**DATA SECTION**

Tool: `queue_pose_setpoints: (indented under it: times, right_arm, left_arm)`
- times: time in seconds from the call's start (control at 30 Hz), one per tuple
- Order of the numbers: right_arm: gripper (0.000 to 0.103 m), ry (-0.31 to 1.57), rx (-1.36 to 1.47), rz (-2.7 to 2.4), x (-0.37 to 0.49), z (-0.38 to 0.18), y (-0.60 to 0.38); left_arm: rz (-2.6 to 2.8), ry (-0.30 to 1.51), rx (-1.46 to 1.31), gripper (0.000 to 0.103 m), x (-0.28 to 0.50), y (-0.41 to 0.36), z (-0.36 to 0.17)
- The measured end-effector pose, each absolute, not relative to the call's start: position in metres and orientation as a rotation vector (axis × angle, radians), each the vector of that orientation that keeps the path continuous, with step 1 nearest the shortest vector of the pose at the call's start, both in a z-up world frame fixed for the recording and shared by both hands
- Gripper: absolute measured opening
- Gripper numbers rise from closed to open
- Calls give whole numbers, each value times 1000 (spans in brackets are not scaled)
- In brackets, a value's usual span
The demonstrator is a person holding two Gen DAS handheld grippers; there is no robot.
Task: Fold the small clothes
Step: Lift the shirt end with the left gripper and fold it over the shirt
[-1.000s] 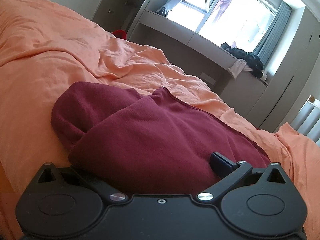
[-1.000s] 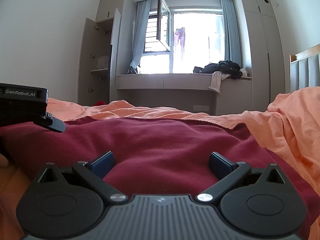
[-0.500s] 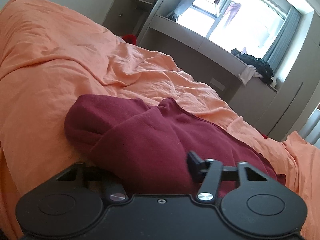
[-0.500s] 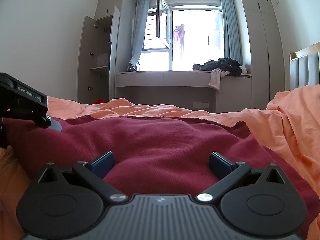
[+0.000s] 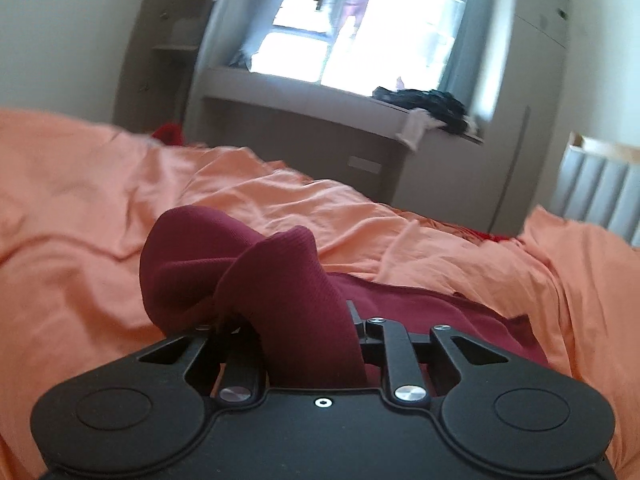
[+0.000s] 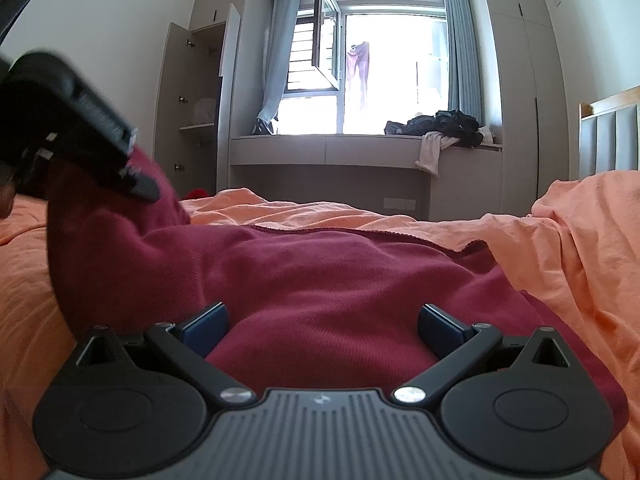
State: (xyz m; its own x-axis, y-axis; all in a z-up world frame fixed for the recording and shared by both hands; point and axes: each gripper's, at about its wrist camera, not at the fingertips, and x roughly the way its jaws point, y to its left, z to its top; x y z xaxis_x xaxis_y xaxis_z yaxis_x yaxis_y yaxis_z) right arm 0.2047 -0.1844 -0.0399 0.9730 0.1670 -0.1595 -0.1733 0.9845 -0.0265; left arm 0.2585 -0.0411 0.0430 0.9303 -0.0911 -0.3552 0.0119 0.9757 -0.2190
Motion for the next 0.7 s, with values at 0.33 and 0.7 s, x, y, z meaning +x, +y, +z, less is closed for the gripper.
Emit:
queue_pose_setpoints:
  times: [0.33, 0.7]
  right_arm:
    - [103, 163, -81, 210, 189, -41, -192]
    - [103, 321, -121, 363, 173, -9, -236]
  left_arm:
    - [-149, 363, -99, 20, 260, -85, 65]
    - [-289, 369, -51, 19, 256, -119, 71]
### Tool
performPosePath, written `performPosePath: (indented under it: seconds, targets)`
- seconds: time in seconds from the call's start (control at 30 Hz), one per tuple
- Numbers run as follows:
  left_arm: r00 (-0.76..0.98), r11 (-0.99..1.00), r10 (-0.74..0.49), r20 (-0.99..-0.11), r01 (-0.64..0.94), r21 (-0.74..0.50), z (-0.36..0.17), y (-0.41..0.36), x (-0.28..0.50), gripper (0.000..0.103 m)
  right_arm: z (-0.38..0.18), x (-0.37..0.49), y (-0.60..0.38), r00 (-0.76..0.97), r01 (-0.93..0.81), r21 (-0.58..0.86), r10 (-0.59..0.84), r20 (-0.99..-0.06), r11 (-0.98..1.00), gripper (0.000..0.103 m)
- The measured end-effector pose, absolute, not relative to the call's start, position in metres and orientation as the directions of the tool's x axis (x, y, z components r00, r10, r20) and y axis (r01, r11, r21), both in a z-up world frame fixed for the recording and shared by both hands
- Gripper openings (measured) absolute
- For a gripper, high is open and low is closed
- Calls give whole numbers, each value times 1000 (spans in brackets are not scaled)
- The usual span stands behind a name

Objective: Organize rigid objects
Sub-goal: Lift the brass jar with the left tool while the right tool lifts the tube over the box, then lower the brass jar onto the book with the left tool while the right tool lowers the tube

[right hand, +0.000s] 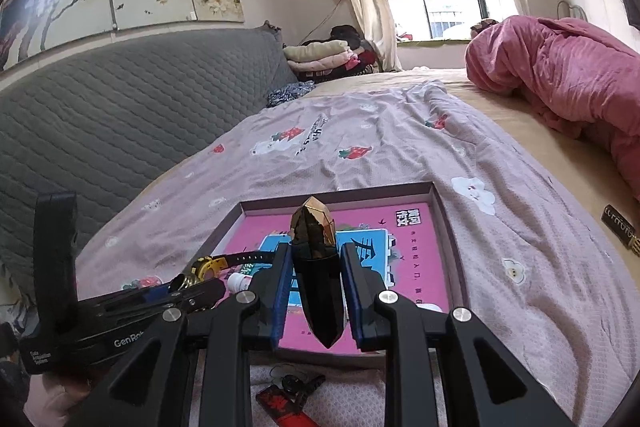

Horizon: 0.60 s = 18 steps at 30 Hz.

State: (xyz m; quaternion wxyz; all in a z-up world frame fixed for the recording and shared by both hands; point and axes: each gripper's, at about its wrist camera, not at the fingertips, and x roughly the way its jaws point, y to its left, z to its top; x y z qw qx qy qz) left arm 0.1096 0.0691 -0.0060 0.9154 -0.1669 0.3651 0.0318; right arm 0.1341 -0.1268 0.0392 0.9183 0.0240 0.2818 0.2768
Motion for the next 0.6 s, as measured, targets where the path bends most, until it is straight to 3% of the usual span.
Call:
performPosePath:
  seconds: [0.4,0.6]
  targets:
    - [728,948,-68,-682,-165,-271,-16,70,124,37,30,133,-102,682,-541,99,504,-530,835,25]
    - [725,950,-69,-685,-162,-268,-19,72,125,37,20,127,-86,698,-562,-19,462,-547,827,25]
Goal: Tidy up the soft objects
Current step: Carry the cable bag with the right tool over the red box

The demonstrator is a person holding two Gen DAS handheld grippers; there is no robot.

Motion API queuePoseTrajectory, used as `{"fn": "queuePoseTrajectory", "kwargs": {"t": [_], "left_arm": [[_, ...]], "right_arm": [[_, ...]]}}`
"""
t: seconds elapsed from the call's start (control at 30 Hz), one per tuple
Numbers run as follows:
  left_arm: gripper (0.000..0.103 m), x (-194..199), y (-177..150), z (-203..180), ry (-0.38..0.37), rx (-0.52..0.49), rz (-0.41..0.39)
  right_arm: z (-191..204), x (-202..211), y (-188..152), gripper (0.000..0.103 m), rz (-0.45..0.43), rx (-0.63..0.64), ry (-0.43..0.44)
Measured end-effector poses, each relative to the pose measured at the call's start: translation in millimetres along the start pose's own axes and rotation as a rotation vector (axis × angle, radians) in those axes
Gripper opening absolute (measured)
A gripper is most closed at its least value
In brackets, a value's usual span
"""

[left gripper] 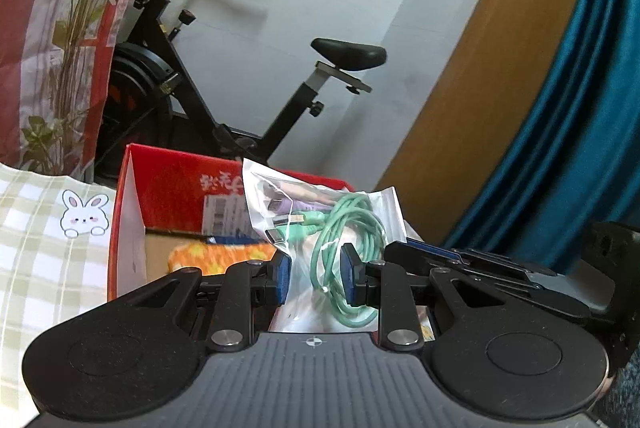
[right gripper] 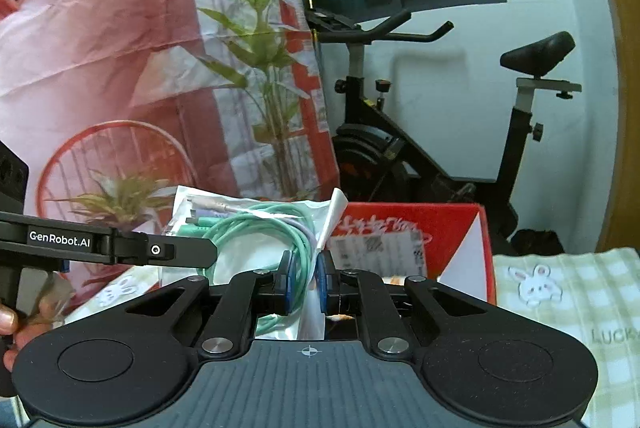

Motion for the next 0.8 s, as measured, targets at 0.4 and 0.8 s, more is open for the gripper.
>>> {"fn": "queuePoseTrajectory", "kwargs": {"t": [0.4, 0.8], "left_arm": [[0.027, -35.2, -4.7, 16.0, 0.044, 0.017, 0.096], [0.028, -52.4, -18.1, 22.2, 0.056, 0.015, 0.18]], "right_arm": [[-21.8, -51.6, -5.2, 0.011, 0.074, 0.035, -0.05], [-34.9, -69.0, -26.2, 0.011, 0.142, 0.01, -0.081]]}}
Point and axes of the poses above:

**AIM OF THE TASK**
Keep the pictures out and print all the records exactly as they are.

**TASK ANSWER**
Tool: `queue_pose_setpoints: (indented under it: times, right_arm, left_arm)`
- times: time in seconds from the call's start (control at 30 Hz), one per tuple
- Order of the numbers: right_arm: gripper (0.000 to 0.103 m), ry (-0.31 to 1.57), rx (-1.36 to 1.47), rz (-2.7 to 2.4), x (-0.37 to 0.49), z (-0.38 to 0.18), y (-0.60 to 0.38); left_arm: rz (-2.6 to 2.8), ry (-0.30 to 1.51), rx (-1.46 to 1.31), gripper (0.000 to 0.103 m), x (-0.28 to 0.50), y (-0.41 to 0.36), z (-0.36 to 0.17)
- The measured end-effector pose, each absolute, not relative to the call's start: position in metres and orientation as a rotation vector (axis × angle, radians), each the vector of that orientation that keeps the path continuous, with step 1 nearest the shortest vector of the pose at the call's start, both in a z-up world frame fixed for the recording and shared by both hands
- Gripper: absolute measured opening
- Gripper numbers rise from closed to open
- Calls give whole numbers, each value times 1000 (spans in brackets are not scaled)
- In brackets, a value's usual span
The demonstrator is a person holding two Gen DAS handheld grippers; there is no robot.
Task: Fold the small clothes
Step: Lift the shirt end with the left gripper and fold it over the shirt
[-1.000s] 
[-1.000s] 
[-0.500s] 
[-0.500s] 
[+0.000s] 
[+0.000s] 
State: (xyz m; its own x-axis, y-axis; all in a z-up world frame fixed for the recording and shared by both hands; point and axes: each gripper's, at about its wrist camera, not at the fingertips, and x roughly the way its jaws point, y to its left, z to its top; x y z xaxis_x xaxis_y xaxis_z yaxis_x yaxis_y yaxis_z) right arm 0.2047 -0.1844 -0.0399 0.9730 0.1670 -0.1595 -0.1733 0.9845 -0.0265; left arm 0.2585 -0.0411 0.0430 0.9303 -0.0911 -0.3552 0.0119 0.9757 -0.2190
Motion for the next 0.7 s, with values at 0.33 and 0.7 s, x, y, z meaning +x, +y, +z, less is closed for the gripper.
Emit:
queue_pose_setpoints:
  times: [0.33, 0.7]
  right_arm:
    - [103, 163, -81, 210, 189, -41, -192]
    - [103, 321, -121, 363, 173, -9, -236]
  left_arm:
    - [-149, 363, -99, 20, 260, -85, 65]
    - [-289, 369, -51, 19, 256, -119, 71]
### Tool
performPosePath, written `performPosePath: (indented under it: seconds, targets)`
- seconds: time in seconds from the call's start (control at 30 Hz), one per tuple
- Numbers run as follows:
  left_arm: r00 (-0.76..0.98), r11 (-0.99..1.00), r10 (-0.74..0.49), r20 (-0.99..-0.11), r01 (-0.64..0.94), r21 (-0.74..0.50), z (-0.36..0.17), y (-0.41..0.36), x (-0.28..0.50), gripper (0.000..0.103 m)
  right_arm: z (-0.38..0.18), x (-0.37..0.49), y (-0.60..0.38), r00 (-0.76..0.97), r01 (-0.93..0.81), r21 (-0.58..0.86), r10 (-0.59..0.84), r20 (-0.99..-0.06), r11 (-0.98..1.00), gripper (0.000..0.103 m)
- The measured end-effector pose, absolute, not relative to the call's start, position in metres and orientation as the directions of the tool's x axis (x, y, z components r00, r10, r20) and y axis (r01, r11, r21), both in a z-up world frame fixed for the recording and shared by both hands
- Gripper openings (measured) absolute
- For a gripper, high is open and low is closed
- Calls give whole numbers, each value times 1000 (spans in brackets are not scaled)
- The usual span stands behind a name

Objective: Organize rigid objects
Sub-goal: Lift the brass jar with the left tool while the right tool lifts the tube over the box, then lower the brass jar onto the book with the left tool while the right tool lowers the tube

[right hand, +0.000s] 

Horizon: 0.60 s = 18 steps at 30 Hz.

State: (xyz m; quaternion wxyz; all in a z-up world frame fixed for the recording and shared by both hands; point and axes: each gripper's, at about its wrist camera, not at the fingertips, and x roughly the way its jaws point, y to its left, z to its top; x y z qw qx qy qz) left arm 0.1096 0.0691 -0.0060 0.9154 -0.1669 0.3651 0.0318; right arm 0.1341 -0.1268 0.0392 0.9183 0.0240 0.2818 0.2768
Motion for the next 0.6 s, as measured, targets where the path bends most, until it is straight to 3% of the usual span.
Call:
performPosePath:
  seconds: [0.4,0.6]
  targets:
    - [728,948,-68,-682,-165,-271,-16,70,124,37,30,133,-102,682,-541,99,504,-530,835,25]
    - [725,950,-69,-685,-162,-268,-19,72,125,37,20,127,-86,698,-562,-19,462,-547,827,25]
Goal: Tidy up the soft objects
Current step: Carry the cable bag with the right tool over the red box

The demonstrator is a person holding two Gen DAS handheld grippers; there is no robot.

Motion API queuePoseTrajectory, used as `{"fn": "queuePoseTrajectory", "kwargs": {"t": [_], "left_arm": [[_, ...]], "right_arm": [[_, ...]]}}`
"""
t: seconds elapsed from the call's start (control at 30 Hz), one per tuple
Numbers run as follows:
  left_arm: gripper (0.000..0.103 m), x (-194..199), y (-177..150), z (-203..180), ry (-0.38..0.37), rx (-0.52..0.49), rz (-0.41..0.39)
  right_arm: z (-191..204), x (-202..211), y (-188..152), gripper (0.000..0.103 m), rz (-0.45..0.43), rx (-0.63..0.64), ry (-0.43..0.44)
Measured end-effector poses, each relative to the pose measured at the call's start: translation in millimetres along the start pose's own axes and rotation as a rotation vector (axis × angle, radians) in those axes
Gripper opening absolute (measured)
A gripper is most closed at its least value
In brackets, a value's usual span
"""

[left gripper] 
[right gripper] 

Motion for the next 0.8 s, as measured, targets at 0.4 and 0.8 s, more is open for the gripper.
>>> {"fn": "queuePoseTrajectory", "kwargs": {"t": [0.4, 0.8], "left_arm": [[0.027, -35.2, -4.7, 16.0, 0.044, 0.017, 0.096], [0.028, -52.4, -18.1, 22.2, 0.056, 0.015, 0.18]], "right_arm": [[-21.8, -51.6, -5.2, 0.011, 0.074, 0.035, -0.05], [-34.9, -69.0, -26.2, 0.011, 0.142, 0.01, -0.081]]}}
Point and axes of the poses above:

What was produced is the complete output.